Ok, so I haven't bred my bettas yet, but I read (in a book!) that betta fry willl be more able to adapt to temperature fluctuations as adults if they are housed at room temp when they are growing. SO that being said, I'd like to hear what everyone else does too! I'm considering getting a heater for one room (the guest room haha) and just cranking it in the summer for that nice 80•.


----------



## 1fish2fish (Sep 10, 2009)

That will work. I used to do that but now I'm just keeping my apt in the upper 70s which saves my electric bill anywayds. My tanks arennt heated either right now


----------



## cajunamy (Apr 28, 2011)

I was going to do the tub method as well until I bought a space heater for my bathroom


----------



## Sweeda88 (Dec 6, 2010)

I'm not a breeder, but I use a heating pad (the kind you use in a bed) for one of my tanks. I'd say keep it on low, and make sure you get the kind that doesn't have an automatic shutoff. You should be able to fit several jars on one pad, depending on the size of the jars.


----------



## Dragonlady (Nov 29, 2010)

I heat the air to keep the water temperature 78-80.


----------



## laughing (Mar 12, 2011)

I think the cheapest, safest, and most effective is to simply do the container method.

A gigantic tub can be bought for about $40 and you can use one heater to warm everybody. And smaller (still larger tubs) are found at $20 or so around here. Those things could easily hold 30+ jars. 

So I'd say at about $40-$60 you could effectively heat them all! 

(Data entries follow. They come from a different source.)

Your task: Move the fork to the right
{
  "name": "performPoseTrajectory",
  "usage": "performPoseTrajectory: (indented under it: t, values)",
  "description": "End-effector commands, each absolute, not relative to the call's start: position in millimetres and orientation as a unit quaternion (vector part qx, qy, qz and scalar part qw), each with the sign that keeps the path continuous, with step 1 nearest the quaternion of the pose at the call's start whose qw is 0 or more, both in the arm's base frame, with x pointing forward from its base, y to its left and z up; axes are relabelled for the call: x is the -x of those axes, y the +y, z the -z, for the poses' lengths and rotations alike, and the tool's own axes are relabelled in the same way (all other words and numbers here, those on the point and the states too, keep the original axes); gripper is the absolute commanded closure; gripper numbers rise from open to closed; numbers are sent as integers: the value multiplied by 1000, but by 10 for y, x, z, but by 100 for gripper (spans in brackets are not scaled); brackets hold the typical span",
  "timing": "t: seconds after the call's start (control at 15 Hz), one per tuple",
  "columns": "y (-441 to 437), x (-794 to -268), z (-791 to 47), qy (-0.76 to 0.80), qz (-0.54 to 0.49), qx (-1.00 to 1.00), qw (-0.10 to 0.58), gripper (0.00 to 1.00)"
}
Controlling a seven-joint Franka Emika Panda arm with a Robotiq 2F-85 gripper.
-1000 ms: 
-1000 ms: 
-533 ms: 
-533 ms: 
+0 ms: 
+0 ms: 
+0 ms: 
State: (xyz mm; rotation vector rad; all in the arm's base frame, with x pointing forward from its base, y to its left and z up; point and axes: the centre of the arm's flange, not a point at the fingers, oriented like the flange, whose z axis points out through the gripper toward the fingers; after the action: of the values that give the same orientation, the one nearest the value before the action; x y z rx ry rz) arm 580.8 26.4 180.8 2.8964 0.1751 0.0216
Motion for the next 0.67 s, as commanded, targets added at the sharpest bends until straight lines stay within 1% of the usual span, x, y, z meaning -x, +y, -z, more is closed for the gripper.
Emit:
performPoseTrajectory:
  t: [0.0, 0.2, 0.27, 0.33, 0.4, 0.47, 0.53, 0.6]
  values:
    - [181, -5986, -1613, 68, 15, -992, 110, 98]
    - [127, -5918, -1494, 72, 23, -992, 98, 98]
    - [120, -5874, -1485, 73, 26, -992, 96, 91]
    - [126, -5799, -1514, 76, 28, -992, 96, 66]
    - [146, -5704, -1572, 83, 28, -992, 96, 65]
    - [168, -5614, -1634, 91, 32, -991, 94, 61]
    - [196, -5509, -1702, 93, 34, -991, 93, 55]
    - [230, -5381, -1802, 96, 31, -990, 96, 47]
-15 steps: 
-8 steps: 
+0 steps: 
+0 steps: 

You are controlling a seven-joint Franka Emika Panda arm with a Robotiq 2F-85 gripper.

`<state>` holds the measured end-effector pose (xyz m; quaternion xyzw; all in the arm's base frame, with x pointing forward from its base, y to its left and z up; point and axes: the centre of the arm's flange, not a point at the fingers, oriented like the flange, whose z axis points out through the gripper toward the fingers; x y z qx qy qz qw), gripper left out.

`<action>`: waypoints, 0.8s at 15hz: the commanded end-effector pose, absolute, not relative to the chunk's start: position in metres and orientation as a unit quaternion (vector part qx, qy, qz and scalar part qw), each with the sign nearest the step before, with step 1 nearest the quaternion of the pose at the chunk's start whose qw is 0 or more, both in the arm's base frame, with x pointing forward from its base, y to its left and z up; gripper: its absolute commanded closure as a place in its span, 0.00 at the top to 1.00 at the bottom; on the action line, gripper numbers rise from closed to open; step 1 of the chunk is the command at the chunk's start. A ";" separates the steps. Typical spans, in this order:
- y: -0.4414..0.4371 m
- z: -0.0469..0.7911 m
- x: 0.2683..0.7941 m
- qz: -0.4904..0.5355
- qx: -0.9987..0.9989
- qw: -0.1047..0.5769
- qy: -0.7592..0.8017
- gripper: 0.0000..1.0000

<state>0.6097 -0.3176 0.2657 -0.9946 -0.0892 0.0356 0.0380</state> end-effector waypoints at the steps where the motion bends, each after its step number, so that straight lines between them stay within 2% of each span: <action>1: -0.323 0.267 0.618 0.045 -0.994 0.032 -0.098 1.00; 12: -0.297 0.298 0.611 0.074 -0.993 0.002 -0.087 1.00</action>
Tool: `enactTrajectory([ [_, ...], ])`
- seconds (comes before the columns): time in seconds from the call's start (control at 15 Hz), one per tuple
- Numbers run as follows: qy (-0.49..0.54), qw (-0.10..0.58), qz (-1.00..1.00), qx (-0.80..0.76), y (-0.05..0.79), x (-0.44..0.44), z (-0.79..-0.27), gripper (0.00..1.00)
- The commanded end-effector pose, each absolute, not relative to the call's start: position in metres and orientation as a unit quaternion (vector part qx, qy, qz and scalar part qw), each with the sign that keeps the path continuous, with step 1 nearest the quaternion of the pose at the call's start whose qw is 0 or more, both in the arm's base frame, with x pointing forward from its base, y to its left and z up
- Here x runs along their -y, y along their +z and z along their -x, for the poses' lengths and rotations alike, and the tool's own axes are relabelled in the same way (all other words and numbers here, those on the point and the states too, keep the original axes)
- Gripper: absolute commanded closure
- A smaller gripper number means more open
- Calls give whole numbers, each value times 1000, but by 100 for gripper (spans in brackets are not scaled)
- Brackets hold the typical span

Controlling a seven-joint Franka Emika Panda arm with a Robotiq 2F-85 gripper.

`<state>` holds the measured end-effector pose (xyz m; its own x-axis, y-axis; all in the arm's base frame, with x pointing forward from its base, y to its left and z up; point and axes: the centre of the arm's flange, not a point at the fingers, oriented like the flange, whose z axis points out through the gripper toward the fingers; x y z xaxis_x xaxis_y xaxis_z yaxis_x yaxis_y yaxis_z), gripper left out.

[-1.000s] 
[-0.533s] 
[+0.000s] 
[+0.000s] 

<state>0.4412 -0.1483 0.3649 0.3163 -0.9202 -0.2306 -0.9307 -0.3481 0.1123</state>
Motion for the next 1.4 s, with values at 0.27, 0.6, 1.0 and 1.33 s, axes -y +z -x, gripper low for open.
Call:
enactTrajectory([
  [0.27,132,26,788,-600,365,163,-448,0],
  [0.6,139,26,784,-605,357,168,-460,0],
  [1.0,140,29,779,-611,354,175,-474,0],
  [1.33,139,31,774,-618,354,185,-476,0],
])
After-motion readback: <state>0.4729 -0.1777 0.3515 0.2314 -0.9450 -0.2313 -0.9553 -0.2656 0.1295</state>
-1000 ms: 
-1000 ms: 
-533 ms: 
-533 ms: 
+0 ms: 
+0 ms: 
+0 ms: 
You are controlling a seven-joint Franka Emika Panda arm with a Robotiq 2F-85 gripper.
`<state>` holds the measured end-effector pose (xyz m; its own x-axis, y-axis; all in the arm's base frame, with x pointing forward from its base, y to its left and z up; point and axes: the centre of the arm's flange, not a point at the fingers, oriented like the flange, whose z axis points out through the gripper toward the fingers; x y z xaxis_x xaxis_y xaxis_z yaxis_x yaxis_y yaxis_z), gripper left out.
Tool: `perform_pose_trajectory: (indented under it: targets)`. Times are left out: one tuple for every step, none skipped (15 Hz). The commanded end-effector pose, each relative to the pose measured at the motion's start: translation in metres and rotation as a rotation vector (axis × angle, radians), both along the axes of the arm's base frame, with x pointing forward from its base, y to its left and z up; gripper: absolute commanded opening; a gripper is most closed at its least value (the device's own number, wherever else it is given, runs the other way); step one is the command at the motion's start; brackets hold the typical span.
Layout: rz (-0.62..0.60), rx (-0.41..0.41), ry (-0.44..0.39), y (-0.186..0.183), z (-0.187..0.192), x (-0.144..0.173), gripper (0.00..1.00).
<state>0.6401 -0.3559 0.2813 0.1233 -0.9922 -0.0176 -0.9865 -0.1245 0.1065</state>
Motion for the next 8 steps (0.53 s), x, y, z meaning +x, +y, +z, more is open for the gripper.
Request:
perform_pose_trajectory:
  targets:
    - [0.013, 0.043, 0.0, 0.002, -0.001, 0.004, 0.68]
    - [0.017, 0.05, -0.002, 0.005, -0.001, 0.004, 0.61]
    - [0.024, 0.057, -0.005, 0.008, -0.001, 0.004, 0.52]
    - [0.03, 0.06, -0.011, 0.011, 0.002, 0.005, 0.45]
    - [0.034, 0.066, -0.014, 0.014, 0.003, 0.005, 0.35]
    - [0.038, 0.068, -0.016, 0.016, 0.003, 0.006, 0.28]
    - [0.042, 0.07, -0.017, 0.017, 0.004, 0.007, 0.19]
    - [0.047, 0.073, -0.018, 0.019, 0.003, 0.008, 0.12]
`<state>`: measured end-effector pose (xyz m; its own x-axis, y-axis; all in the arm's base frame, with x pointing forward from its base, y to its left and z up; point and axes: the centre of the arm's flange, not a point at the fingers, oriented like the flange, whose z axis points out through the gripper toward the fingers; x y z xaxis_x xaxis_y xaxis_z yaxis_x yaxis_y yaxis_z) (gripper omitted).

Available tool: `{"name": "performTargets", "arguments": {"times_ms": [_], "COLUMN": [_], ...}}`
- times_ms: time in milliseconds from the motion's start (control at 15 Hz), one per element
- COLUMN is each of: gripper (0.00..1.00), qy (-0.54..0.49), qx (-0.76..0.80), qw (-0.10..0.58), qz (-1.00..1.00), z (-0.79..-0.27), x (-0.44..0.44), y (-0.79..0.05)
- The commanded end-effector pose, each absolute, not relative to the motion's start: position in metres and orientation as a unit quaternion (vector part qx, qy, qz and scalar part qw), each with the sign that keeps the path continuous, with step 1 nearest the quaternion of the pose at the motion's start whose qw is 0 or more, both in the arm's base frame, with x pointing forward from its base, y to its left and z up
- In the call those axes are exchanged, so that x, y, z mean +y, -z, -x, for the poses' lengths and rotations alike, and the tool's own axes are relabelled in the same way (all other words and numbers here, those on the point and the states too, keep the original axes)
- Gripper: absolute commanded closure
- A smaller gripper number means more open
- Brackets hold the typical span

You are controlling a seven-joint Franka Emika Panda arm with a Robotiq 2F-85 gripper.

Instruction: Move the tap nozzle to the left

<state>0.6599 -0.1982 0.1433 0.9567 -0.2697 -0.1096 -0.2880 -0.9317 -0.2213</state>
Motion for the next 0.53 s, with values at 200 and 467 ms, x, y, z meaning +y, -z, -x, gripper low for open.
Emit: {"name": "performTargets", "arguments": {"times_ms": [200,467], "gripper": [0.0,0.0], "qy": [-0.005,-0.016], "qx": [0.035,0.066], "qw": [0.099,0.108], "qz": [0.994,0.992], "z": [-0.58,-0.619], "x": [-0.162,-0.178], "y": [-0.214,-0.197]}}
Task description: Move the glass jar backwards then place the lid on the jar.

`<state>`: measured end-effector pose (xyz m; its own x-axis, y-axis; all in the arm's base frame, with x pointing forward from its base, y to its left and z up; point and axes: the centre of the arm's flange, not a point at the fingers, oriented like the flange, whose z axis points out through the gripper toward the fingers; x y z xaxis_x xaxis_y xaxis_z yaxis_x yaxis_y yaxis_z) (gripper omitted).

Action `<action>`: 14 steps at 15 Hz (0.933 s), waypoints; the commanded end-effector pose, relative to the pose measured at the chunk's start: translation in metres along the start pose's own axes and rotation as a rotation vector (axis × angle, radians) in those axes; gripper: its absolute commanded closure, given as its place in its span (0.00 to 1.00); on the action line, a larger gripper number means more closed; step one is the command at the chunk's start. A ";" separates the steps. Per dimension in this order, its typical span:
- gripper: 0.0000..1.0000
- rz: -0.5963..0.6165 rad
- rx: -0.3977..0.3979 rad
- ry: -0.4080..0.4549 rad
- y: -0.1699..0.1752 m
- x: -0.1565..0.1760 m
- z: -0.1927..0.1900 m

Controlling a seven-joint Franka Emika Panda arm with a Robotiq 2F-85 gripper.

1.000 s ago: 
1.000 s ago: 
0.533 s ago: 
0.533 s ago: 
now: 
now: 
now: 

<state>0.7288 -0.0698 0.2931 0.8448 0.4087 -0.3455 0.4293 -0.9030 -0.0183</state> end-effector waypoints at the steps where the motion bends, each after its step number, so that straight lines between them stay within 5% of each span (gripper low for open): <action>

A suggestion is to get an adjustable heater. Because to warm everybody you'll have to keep it slightly higher than the temperature you'll want. So being able to set it to 82* so it'll get to everyone at about 79-80*ish.


----------



## DarkMoon17 (Apr 16, 2011)

Thanks everyone! It's times like these I really wish I had a fish room, but we've moved twice in the last year so it just isn't possible D:

I'll probably do the tub method. I already have a bunch of 60-90 gallon storage containers that should do the job... thanks laughing, I'll get an additional adjustable heater when we get closer to jarring time.


----------



## dramaqueen (Jul 7, 2008)

The problem with putting jars in a tank to keep the fry warm is that thge heater can malfunction and you can end up losing all your fry. It happened to one of our members.


----------



## Cabosch (May 9, 2020)

nowzem said:


> Ok, so I haven't bred my bettas yet, but I read (in a book!) that betta fry willl be more able to adapt to temperature fluctuations as adults if they are housed at room temp when they are growing. SO that being said, I'd like to hear what everyone else does too! I'm considering getting a heater for one room (the guest room haha) and just cranking it in the summer for that nice 80•.


My Fry are in a Rubbermaid tub with the heater, this morning the water was 56 degrees inside the greenhouse was 45 degrees, they are doing fantastic... so I guess it's ok for you to have them at Room temperature


----------